Du fenouil local pour une liqueur déjà reconnue au niveau national
Avec sa façade vert saule flambant neuve, impossible de manquer le Kilomètre Zéro, au centre de Courtételle (JU). Cette épicerie axée sur l’ultralocal a récemment opéré une rénovation complète pour accroître son efficacité énergétique et sa surface commerciale, s’offrant au passage un relooking.
L’inauguration en septembre a été l’occasion de lancer une liqueur «maison», la Fenouillette, récompensée dans la foulée par une médaille de bronze au Concours suisse des produits du terroir.
Transformer l’essai
Couplé à l’Agrocentre, le magasin met notamment en valeur les graines alimentaires qui y sont triées. Pas moins de 40 variétés y ont été passées au crible depuis 2021, favorisant l’innovation agricole et la diversification des cultures. Dernière en date, la graine de fenouil a été produite à petite échelle par Roland Glauser, à Courfaivre.
«Le tri s’est avéré plus compliqué que prévu, révèle Ignace Berret, gérant de la Société coopérative agricole. Les graines de graminées mêlées à la récolte ont une forme très similaire. Nous ne pouvions pas atteindre un degré de pureté suffisant pour en faire des tisanes ou aromatiser des saucisses, par exemple.»
L’expérience au service de l’innovation
Germe l’idée d’élaborer un alcool, pourquoi pas un pastis ou une absinthe. «Cela demande toutefois d’autres ingrédients, chers et qu’on ne trouve pas dans la région, indique le Jurassien. Ma mère m’a mis sur la piste en me parlant d’anciennes recettes d’anisette. J’ai fait des essais. Le fenouil seul étant trop fade, j’ai ajouté des épices pour un goût plus complexe, puis soumis la recette au distillateur qui l’a améliorée.»
Dans sa distillerie artisanale à Pleigne (JU), le bouilleur de cru Jean-Louis Guenat explique avoir choisi une infusion plutôt qu’une macération pour des parfums plus intenses, et réduit la dose de cannelle, qui tend à couvrir le fenouil. «Je commence par mettre l’eau à bouillir, détaille-t-il en joignant le geste à la parole. Pendant ce temps, je prépare les épices.»
Les producteurs
Gérant de la Société coopérative agricole de Courtételle depuis 2020, Ignace Berret souhaite la démarquer dans ses différentes activités, notamment côté épicerie avec des produits locaux. Les eaux-de-vie de Jean-Louis Guenat en ont donc rejoint les rayons. Également agriculteur, le Pleignet a toujours distillé, comme ses parents et grands-parents, et comme sa fille Martine, qui perpétue la tradition à l’enseigne de La Ravière.
Mélange d’épices
Pour confectionner 25 litres de fenouillette, il pèse quelques centaines de grammes de graines de fenouil, compte avec précision les clous de girofle et ajoute des bâtons de cannelle. L’ébullition stoppée, il jette le tout dans la marmite. «C’est important de remuer pour bien imbiber le fenouil, afin qu’il délivre tout son arôme, commente-t-il. Je laisse infuser environ dix minutes, jusqu’à ce que le liquide se soit coloré.»

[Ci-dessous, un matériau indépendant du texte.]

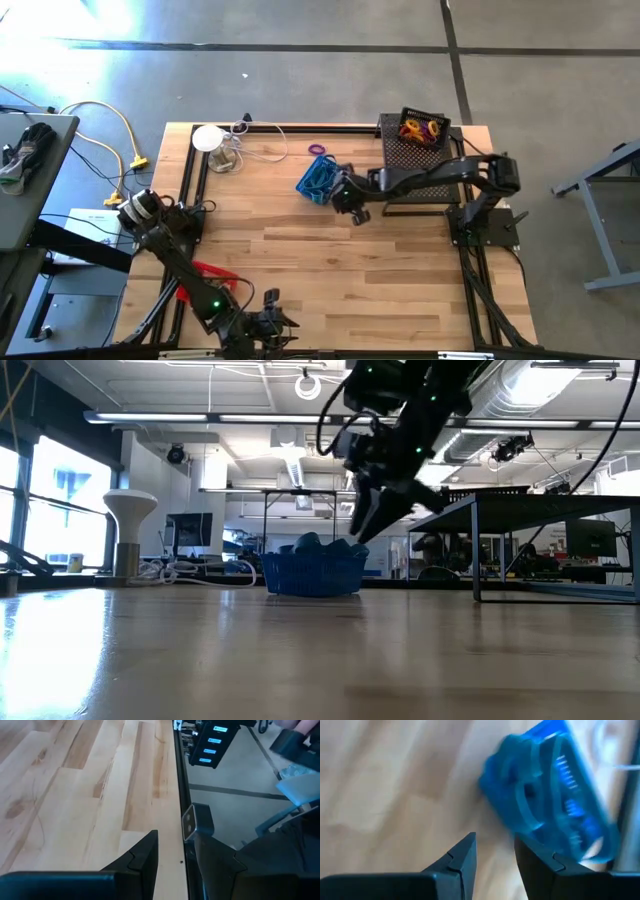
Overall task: Pick & Place Office Desk Supplies
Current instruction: Put the blue bin on the shelf
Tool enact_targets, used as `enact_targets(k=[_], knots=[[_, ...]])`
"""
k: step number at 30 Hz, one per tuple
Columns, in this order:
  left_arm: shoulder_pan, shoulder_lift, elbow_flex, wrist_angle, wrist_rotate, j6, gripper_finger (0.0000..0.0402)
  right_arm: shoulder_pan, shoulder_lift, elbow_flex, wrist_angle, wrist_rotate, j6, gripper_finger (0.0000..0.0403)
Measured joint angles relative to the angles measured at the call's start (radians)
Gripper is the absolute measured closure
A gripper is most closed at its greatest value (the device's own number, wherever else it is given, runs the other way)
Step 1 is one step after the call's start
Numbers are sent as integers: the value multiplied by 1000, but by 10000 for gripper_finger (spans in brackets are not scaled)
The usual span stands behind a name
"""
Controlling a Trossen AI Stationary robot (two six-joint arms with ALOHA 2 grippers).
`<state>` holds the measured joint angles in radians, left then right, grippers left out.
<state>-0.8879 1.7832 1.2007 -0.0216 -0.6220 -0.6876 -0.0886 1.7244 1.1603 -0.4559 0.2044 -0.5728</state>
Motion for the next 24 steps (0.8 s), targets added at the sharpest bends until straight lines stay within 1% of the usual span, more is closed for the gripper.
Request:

Le distillateur en profite pour verser cinq kilos de sucre dans un récipient en inox qu’il surmonte d’un filtre à lait doublé d’un linge de coton. «Je filtre avant de mélanger au sucre, sinon tout colle, note le sexagénaire. Puis je brasse avec un remue-lait pour dissoudre le sucre. Ensuite, il faut attendre que cela refroidisse avant d’ajouter l’alcool, sans quoi il s’évapore.»
Jeu d’équilibre
Les seaux étalonnés et la maîtrise de la règle de trois facilitent le dosage de l’alcool à 96% et de l’eau. Un dernier brassage pour homogénéiser le liquide, puis le Pleignet vérifie le taux d’alcool grâce à un densimètre: il doit s’élever à 22%. La liqueur est ensuite transférée dans une dame-jeanne. «Je la laisse reposer un à deux jours pour que les résidus se déposent au fond.»
Restent la mise en bouteille, minutieuse pour un niveau toujours identique, et l’insertion du bouchon, scellé d’une pellicule plastique. La pose de l’étiquette apporte la touche finale. «Je souhaitais un graphisme un peu rock’n’roll, relève Ignace Berret. Puis j’ai appris que le mot «marathon» signifie à la base «champ de fenouil», d’où le style d’inspiration grecque et l’évocation de la flamme olympique.»
Difficile de savoir si le flacon importe, le breuvage semble en tout cas faire recette. Médaillé moins d’un mois après son lancement, ses stocks fondent à mesure des productions.